Hawk: Accurate and Fast Privacy-Preserving Machine Learning Using Secure Lookup Table Computation
Hamza Saleem, Amir Ziashahabi, Muhammad Naveed, Salman Avestimehr
TL;DR
This work tackles privacy-preserving machine learning by designing two two-server protocols, Hawk_Single and Hawk_Multi, that compute nonlinear activations through secret-shared lookup tables rather than Yao garbled circuits. Hawk_Single offers leakage-free, plaintext-accurate activation evaluation, while Hawk_Multi permits reusable lookup tables under a controlled $\epsilon$-$d_{\mathcal{X}}$-privacy leakage, reducing computation and storage costs. The authors provide detailed constructions for univariate activations (and Softmax) and demonstrate substantial speedups over prior systems (up to $9\times$ for logistic regression and up to $688\times$ for neural networks) with accuracy matching plaintext training (e.g., MNIST 96.6% in 15 epochs). They also analyze the leakage in the relaxed setting and show how differential privacy notions can bound information revealed by access patterns.
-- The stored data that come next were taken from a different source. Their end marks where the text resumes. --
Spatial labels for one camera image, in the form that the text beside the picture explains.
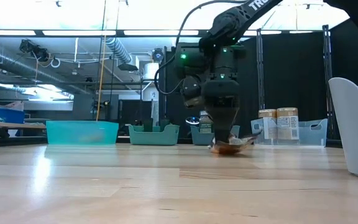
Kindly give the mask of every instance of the silver duct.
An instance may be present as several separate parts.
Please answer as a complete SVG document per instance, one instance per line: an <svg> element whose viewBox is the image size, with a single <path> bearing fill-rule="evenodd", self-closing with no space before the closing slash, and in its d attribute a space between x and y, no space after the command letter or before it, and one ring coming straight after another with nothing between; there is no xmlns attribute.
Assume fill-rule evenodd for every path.
<svg viewBox="0 0 358 224"><path fill-rule="evenodd" d="M17 55L9 52L8 50L2 48L0 46L0 68L7 70L9 72L21 75L26 78L35 78L35 66L30 65L24 58L17 59ZM59 74L55 72L51 72L50 70L38 67L38 77L40 81L44 82L67 82L66 79L61 77ZM86 93L90 94L90 91L86 91L78 86L73 85L65 85L65 86L58 86L63 88L66 91L72 93Z"/></svg>
<svg viewBox="0 0 358 224"><path fill-rule="evenodd" d="M121 63L131 62L131 55L128 53L128 51L125 49L125 47L118 38L109 37L106 39L104 44L106 44L106 46L111 50L111 52L116 55L116 57Z"/></svg>
<svg viewBox="0 0 358 224"><path fill-rule="evenodd" d="M111 52L121 62L118 68L122 71L138 71L139 59L135 55L131 55L125 49L121 41L116 37L110 37L104 42Z"/></svg>

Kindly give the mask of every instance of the clear plastic bin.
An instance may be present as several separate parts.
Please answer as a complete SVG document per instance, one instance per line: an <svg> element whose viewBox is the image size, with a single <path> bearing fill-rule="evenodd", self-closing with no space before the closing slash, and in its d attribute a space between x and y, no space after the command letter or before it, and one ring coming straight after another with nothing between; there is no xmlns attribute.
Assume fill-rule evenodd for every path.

Overall, Hawk advances practical PPML by enabling accurate standard activations with lookup-tables in a two-server MPC setting, significantly reducing offline/online costs and expanding the range of feasible privacy-preserving collaborative learning scenarios, with strong empirical performance on multiple datasets.
Abstract
Training machine learning models on data from multiple entities without direct data sharing can unlock applications otherwise hindered by business, legal, or ethical constraints. In this work, we design and implement new privacy-preserving machine learning protocols for logistic regression and neural network models. We adopt a two-server model where data owners secret-share their data between two servers that train and evaluate the model on the joint data. A significant source of inefficiency and inaccuracy in existing methods arises from using Yao's garbled circuits to compute non-linear activation functions. We propose new methods for computing non-linear functions based on secret-shared lookup tables, offering both computational efficiency and improved accuracy. Beyond introducing leakage-free techniques, we initiate the exploration of relaxed security measures for privacy-preserving machine learning. Instead of claiming that the servers gain no knowledge during the computation, we contend that while some information is revealed about access patterns to lookup tables, it maintains epsilon-dX-privacy. Leveraging this relaxation significantly reduces the computational resources needed for training. We present new cryptographic protocols tailored to this relaxed security paradigm and define and analyze the leakage. Our evaluations show that our logistic regression protocol is up to 9x faster, and the neural network training is up to 688x faster than SecureML. Notably, our neural network achieves an accuracy of 96.6% on MNIST in 15 epochs, outperforming prior benchmarks that capped at 93.4% using the same architecture.